### Problem requirements:
Of the lines below, write out exactly those from the line with "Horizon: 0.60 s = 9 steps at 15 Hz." through the line with "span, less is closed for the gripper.", both included, and skip the rest.

(Dataset entries)
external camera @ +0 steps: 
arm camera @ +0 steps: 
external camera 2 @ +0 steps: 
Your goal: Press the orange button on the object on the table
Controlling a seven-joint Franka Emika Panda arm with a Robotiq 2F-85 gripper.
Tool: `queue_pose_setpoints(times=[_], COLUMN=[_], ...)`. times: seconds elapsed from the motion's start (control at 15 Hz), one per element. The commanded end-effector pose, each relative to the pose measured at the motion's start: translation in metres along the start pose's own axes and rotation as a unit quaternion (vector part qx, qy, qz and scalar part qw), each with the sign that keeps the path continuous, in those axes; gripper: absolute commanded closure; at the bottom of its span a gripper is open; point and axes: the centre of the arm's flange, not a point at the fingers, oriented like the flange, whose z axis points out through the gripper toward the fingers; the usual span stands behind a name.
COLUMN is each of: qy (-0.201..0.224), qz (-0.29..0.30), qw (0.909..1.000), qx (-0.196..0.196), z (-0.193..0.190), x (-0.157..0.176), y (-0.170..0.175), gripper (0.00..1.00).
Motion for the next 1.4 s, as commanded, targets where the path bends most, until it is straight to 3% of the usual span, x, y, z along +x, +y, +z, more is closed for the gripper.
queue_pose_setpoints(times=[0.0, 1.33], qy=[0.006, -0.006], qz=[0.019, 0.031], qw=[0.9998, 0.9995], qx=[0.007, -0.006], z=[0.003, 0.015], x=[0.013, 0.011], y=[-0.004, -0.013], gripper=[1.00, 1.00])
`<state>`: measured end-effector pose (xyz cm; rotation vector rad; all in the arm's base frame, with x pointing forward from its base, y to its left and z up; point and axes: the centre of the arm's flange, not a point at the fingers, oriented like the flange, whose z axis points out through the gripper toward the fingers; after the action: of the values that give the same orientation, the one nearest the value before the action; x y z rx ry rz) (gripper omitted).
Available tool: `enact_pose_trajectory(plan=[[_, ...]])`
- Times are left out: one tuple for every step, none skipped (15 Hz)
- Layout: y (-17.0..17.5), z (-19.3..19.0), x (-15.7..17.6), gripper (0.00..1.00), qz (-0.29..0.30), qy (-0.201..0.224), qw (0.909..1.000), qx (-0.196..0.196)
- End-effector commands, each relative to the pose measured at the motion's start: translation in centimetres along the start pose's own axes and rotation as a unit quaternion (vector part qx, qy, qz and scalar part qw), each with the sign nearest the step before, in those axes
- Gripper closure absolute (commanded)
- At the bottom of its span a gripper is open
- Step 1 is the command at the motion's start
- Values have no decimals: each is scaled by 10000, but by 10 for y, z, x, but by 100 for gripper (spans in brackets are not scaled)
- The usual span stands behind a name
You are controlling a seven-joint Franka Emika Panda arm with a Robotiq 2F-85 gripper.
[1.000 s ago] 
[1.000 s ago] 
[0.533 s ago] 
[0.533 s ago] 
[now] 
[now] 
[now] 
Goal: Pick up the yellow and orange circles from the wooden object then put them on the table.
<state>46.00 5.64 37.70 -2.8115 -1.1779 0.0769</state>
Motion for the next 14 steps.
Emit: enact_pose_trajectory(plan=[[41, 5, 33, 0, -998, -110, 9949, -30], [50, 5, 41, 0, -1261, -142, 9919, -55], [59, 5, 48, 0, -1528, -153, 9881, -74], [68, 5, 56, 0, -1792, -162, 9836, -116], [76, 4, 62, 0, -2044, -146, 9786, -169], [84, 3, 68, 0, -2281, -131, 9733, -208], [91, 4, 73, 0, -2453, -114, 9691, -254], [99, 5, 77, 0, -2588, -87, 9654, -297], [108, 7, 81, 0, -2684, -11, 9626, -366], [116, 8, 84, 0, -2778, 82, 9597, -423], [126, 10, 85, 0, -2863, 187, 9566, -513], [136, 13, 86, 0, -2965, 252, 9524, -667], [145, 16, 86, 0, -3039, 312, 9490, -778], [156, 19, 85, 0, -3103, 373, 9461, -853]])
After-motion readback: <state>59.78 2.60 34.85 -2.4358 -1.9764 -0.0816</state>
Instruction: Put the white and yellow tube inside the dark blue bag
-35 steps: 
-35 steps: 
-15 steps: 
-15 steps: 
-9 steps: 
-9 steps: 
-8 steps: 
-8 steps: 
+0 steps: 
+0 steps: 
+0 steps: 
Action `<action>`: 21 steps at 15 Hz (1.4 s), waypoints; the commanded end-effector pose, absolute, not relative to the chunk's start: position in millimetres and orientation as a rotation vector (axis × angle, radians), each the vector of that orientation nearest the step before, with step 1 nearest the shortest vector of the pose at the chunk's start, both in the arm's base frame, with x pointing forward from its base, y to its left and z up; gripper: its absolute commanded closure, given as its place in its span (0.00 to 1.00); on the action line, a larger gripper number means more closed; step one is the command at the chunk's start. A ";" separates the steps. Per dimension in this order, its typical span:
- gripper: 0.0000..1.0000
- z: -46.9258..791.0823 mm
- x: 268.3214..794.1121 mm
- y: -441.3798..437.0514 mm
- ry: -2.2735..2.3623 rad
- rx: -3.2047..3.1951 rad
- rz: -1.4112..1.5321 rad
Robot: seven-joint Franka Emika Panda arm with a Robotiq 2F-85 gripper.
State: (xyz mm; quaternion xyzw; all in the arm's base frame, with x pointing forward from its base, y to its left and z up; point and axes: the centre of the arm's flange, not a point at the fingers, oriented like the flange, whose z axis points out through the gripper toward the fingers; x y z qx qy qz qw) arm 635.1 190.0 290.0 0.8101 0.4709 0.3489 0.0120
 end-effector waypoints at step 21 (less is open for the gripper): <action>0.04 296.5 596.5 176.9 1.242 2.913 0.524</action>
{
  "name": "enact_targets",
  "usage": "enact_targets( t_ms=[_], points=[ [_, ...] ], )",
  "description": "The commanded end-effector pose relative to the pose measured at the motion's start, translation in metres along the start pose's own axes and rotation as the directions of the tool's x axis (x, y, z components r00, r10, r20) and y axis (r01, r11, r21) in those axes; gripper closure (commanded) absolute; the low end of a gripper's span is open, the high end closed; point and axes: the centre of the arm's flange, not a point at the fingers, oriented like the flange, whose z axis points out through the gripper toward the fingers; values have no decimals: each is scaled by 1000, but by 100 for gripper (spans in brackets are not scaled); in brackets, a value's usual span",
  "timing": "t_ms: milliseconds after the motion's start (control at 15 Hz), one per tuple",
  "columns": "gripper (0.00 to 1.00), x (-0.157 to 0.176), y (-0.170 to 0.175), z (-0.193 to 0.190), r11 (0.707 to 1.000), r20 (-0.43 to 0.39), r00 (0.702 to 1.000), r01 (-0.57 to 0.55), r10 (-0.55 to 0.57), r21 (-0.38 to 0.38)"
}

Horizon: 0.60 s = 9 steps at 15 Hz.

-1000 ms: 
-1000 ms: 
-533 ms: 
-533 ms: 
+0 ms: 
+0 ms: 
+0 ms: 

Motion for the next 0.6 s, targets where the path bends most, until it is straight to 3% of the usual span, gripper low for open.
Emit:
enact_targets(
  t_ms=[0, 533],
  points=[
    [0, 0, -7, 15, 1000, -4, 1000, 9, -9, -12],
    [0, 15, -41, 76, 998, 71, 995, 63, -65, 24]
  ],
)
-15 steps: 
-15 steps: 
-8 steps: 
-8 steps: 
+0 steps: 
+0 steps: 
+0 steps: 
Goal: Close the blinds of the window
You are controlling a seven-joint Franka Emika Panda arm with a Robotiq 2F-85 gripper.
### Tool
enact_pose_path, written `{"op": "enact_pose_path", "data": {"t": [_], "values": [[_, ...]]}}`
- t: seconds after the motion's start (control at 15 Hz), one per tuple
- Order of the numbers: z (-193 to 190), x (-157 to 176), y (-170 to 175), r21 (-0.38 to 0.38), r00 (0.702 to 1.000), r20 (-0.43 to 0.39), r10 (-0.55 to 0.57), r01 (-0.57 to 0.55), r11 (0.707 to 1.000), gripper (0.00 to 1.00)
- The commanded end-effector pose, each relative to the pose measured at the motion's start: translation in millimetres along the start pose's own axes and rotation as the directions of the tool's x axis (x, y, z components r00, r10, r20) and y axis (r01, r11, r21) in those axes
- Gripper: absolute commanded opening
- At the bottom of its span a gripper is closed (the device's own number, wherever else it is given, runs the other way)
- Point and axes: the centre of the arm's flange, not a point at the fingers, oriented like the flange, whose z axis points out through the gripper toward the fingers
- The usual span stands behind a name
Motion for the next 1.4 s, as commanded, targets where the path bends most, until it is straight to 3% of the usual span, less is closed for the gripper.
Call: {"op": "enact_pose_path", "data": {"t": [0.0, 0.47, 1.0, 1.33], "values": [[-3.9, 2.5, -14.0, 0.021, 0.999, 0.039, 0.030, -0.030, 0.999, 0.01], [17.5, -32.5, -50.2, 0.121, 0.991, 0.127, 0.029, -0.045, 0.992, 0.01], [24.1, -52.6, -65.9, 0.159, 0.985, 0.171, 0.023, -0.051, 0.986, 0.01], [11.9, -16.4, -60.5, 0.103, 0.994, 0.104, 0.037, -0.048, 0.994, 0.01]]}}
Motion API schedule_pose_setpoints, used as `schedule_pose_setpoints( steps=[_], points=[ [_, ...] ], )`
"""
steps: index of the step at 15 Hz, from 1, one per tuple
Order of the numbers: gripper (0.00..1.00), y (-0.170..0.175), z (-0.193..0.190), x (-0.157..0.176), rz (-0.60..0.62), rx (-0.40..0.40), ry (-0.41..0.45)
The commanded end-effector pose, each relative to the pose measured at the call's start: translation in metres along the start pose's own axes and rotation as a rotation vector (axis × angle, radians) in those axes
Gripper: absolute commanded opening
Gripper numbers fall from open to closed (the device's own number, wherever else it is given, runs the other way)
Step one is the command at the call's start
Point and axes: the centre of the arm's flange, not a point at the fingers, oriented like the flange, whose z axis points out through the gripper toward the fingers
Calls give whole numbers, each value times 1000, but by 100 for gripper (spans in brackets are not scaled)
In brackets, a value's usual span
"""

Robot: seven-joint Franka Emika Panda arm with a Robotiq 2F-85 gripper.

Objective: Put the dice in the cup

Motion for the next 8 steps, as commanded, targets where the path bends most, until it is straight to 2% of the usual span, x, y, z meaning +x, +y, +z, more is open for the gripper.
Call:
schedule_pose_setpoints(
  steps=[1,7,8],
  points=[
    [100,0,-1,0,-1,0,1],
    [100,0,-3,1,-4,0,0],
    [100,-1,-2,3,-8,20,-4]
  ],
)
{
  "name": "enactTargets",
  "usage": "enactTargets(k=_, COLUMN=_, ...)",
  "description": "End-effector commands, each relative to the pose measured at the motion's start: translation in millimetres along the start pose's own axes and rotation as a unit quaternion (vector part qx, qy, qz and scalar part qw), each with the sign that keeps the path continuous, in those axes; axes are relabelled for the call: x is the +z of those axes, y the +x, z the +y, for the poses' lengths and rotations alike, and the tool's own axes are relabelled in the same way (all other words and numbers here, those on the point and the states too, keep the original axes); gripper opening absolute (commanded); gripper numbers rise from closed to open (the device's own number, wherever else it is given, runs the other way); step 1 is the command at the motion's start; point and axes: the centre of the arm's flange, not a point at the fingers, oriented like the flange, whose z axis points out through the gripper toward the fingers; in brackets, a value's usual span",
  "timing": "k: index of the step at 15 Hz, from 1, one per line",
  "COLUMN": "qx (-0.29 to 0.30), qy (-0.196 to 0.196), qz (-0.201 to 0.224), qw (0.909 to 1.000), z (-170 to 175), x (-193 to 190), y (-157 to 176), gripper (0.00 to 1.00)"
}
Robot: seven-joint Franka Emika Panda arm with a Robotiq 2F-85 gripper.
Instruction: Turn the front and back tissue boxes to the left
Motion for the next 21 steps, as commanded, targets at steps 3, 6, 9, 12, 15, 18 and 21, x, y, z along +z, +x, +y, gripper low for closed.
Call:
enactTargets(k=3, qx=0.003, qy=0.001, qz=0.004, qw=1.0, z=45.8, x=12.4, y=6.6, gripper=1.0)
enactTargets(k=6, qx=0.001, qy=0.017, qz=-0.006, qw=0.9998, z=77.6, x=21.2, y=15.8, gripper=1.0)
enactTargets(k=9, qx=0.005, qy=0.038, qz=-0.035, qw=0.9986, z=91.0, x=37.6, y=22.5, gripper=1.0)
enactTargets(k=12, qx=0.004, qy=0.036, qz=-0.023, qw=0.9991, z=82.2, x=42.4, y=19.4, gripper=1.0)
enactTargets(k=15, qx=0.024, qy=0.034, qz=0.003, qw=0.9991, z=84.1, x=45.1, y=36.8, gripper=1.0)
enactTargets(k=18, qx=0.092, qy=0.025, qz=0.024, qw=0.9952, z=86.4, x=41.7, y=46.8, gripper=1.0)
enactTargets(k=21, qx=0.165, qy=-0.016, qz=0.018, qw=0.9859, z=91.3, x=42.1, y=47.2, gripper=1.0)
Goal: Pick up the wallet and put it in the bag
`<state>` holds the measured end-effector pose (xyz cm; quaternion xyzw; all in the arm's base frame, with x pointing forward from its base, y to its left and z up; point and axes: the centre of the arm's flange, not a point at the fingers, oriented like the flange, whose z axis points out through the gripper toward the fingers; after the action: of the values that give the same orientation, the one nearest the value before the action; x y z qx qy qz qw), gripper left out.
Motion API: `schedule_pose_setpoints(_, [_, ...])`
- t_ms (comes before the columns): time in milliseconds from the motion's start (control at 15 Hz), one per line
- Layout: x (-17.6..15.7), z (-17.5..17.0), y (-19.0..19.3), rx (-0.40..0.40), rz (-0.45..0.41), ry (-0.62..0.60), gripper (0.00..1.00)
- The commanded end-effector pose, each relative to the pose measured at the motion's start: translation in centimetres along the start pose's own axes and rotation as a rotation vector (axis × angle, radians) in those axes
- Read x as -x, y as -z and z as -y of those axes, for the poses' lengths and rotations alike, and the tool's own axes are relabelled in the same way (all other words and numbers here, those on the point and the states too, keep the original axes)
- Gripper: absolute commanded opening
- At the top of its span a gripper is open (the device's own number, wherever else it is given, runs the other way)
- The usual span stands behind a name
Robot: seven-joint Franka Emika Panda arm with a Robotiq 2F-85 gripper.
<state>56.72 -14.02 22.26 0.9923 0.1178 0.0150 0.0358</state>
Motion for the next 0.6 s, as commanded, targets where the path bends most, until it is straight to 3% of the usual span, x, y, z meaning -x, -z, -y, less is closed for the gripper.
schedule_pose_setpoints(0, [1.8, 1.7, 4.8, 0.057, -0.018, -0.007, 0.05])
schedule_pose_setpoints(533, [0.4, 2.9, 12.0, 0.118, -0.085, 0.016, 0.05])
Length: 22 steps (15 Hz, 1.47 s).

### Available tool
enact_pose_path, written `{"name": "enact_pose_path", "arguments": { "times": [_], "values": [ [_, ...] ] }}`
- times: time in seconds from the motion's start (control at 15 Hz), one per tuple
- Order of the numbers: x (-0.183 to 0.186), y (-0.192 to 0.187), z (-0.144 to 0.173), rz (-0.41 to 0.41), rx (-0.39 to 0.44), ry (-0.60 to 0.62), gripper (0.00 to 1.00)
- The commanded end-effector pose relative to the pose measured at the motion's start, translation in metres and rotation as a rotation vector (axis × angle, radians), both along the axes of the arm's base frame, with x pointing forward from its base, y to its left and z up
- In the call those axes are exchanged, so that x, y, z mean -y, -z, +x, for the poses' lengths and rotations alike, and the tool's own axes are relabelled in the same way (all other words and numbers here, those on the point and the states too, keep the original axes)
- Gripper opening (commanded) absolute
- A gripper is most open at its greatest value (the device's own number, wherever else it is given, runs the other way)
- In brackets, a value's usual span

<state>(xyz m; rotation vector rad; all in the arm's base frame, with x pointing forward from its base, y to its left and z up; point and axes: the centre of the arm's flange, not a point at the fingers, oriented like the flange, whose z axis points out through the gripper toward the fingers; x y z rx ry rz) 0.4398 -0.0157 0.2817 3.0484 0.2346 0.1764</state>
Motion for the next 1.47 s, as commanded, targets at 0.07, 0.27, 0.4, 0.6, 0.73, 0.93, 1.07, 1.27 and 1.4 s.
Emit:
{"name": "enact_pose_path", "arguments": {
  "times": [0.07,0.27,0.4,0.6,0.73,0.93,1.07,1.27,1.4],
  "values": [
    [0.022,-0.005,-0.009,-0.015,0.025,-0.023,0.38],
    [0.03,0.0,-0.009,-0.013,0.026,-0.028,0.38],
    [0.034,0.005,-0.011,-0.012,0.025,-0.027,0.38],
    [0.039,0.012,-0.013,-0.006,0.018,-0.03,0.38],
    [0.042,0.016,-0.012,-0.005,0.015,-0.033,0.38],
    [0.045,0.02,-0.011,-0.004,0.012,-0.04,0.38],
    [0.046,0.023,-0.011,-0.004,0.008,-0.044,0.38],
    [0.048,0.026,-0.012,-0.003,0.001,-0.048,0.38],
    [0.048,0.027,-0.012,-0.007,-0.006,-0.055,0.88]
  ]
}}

### Solution:
Horizon: 0.60 s = 9 steps at 15 Hz.

-1000 ms: 
-1000 ms: 
-533 ms: 
-533 ms: 
+0 ms: 
+0 ms: 
+0 ms: 

Motion for the next 0.6 s, targets where the path bends most, until it is straight to 3% of the usual span, gripper low for open.
Emit:
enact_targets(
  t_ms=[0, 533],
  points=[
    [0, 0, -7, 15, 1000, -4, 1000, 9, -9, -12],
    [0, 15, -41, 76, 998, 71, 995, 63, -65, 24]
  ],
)
-15 steps: 
-15 steps: 
-8 steps: 
-8 steps: 
+0 steps: 
+0 steps: 
+0 steps: 
Goal: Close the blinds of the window
You are controlling a seven-joint Franka Emika Panda arm with a Robotiq 2F-85 gripper.
### Tool
enact_pose_path, written `{"op": "enact_pose_path", "data": {"t": [_], "values": [[_, ...]]}}`
- t: seconds after the motion's start (control at 15 Hz), one per tuple
- Order of the numbers: z (-193 to 190), x (-157 to 176), y (-170 to 175), r21 (-0.38 to 0.38), r00 (0.702 to 1.000), r20 (-0.43 to 0.39), r10 (-0.55 to 0.57), r01 (-0.57 to 0.55), r11 (0.707 to 1.000), gripper (0.00 to 1.00)
- The commanded end-effector pose, each relative to the pose measured at the motion's start: translation in millimetres along the start pose's own axes and rotation as the directions of the tool's x axis (x, y, z components r00, r10, r20) and y axis (r01, r11, r21) in those axes
- Gripper: absolute commanded opening
- At the bottom of its span a gripper is closed (the device's own number, wherever else it is given, runs the other way)
- Point and axes: the centre of the arm's flange, not a point at the fingers, oriented like the flange, whose z axis points out through the gripper toward the fingers
- The usual span stands behind a name
Motion for the next 1.4 s, as commanded, targets where the path bends most, until it is straight to 3% of the usual span, less is closed for the gripper.

No further answer is expected.